Suasana di titik nol ini cukup dinamis. Lalu lalang kendaraan, mulai dari mobil ekspor hasil laut hingga kendaraan pribadi, terlihat keluar-masuk dengan pengawasan ketat petugas imigrasi dan kepabeanan. Sesekali, terdengar suara klakson truk atau percakapan dalam bahasa Indonesia bercampur Melayu.

Di seberang jalan, tampak gerbang Malaysia di kawasan Biawak yang berdiri tidak jauh dari garis batas. Pemandangan ini menegaskan betapa dekatnya interaksi antarwarga dua negara di kawasan perbatasan.

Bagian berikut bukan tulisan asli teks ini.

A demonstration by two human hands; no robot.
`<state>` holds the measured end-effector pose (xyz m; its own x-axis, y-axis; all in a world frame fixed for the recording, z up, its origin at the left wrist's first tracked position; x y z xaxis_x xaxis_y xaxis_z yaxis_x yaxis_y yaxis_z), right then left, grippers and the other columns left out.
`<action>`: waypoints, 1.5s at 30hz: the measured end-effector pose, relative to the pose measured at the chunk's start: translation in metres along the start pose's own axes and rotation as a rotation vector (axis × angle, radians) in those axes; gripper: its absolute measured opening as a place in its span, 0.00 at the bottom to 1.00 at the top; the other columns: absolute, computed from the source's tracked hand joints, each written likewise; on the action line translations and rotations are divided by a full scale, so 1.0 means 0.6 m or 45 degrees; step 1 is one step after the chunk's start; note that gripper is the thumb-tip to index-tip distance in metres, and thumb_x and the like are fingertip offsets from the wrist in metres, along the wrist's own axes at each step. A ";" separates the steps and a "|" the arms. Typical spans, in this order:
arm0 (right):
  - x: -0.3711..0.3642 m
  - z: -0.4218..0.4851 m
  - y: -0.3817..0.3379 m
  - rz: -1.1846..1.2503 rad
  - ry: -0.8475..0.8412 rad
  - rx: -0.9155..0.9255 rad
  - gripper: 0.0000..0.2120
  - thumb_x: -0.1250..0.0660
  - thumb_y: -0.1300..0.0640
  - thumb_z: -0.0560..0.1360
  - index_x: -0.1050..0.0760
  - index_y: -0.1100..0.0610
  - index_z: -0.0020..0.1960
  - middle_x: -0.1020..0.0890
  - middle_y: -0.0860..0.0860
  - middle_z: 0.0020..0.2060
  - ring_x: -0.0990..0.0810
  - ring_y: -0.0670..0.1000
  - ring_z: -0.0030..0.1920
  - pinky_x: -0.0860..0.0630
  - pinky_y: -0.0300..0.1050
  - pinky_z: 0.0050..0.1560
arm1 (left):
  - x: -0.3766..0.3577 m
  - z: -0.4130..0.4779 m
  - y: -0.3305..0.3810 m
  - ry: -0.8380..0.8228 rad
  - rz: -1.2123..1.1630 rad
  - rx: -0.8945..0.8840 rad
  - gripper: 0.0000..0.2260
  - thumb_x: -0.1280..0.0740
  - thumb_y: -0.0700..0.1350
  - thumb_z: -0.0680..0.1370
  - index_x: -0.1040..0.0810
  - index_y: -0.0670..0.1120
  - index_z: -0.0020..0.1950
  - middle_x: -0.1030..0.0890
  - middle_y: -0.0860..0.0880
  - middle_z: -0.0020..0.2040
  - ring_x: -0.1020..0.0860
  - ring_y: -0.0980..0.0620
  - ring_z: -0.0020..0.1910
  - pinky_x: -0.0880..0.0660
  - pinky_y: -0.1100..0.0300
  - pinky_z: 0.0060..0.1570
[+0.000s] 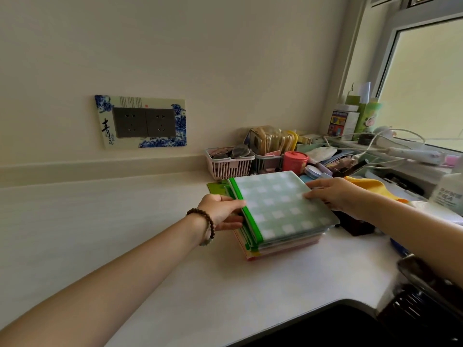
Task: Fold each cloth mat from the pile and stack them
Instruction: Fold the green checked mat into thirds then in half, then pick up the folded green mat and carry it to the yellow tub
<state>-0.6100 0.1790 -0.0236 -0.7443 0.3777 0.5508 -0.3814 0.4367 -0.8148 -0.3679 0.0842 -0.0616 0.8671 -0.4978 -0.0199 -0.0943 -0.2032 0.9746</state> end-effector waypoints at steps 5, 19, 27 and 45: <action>-0.007 -0.002 -0.004 -0.067 0.053 0.103 0.22 0.28 0.55 0.71 0.26 0.54 0.64 0.22 0.53 0.59 0.25 0.52 0.57 0.26 0.48 0.59 | 0.007 0.000 -0.004 0.034 0.001 0.009 0.14 0.28 0.41 0.73 0.27 0.40 0.56 0.19 0.42 0.51 0.19 0.52 0.36 0.21 0.62 0.28; -0.070 -0.029 0.043 0.216 -0.471 -0.299 0.28 0.32 0.40 0.68 0.30 0.53 0.63 0.21 0.56 0.58 0.21 0.56 0.57 0.26 0.54 0.61 | -0.051 0.004 -0.051 -0.266 -0.141 0.156 0.19 0.45 0.50 0.82 0.30 0.43 0.69 0.28 0.45 0.68 0.30 0.42 0.66 0.37 0.55 0.66; -0.094 -0.053 0.039 0.109 -0.685 -0.335 0.54 0.19 0.37 0.46 0.27 0.61 0.65 0.21 0.59 0.59 0.22 0.56 0.58 0.24 0.48 0.55 | 0.013 0.004 -0.062 -0.214 -0.113 0.159 0.20 0.44 0.55 0.81 0.26 0.44 0.66 0.24 0.47 0.65 0.27 0.47 0.66 0.36 0.51 0.70; -0.278 -0.148 -0.139 0.720 -0.570 0.084 0.15 0.33 0.51 0.72 0.25 0.56 0.56 0.15 0.55 0.41 0.16 0.55 0.38 0.23 0.50 0.44 | 0.188 -0.147 -0.042 -0.209 -0.339 0.132 0.19 0.40 0.60 0.77 0.22 0.48 0.58 0.16 0.45 0.49 0.17 0.47 0.41 0.21 0.57 0.39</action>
<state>-0.4051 0.1520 -0.0313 -0.9852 0.1547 -0.0735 0.1066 0.2179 -0.9701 -0.2245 0.1079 -0.0689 0.7785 -0.5429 -0.3150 0.0686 -0.4253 0.9024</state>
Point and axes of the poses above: each hand's wrist, its own z-axis towards the middle knuckle, its own x-axis out of the back of the hand, y = z × x, the point moved 8 cm from there along z, towards the middle knuckle
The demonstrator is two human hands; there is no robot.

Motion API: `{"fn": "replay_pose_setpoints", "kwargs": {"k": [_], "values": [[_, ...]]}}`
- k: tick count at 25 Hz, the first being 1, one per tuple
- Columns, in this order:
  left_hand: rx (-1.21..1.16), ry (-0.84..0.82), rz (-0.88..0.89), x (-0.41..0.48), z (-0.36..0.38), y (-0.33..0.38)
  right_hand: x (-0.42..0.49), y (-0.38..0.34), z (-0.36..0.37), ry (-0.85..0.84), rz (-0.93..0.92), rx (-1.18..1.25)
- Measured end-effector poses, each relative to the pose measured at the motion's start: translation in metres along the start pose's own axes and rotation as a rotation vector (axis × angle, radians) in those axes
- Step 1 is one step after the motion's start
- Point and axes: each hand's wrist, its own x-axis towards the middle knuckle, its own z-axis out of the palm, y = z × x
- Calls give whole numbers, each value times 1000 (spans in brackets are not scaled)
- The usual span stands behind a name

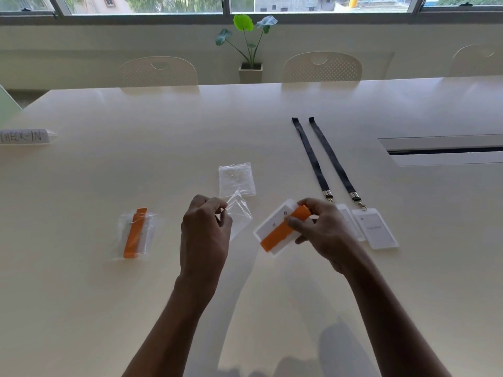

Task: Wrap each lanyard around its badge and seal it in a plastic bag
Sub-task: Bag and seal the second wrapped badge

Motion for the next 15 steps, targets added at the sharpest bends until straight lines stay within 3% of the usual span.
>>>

Dengan segala fasilitas dan fungsi strategisnya, PLBN Aruk kini bukan hanya menjadi pintu resmi Indonesia–Malaysia, melainkan juga wajah baru bagi masyarakat di garis terdepan negeri. Dari pasar wisata, rumah ibadah, hingga aktivitas ekspor hasil laut, kawasan ini menunjukkan bahwa perbatasan bukan lagi sekadar garis pemisah, melainkan ruang hidup yang terus berkembang.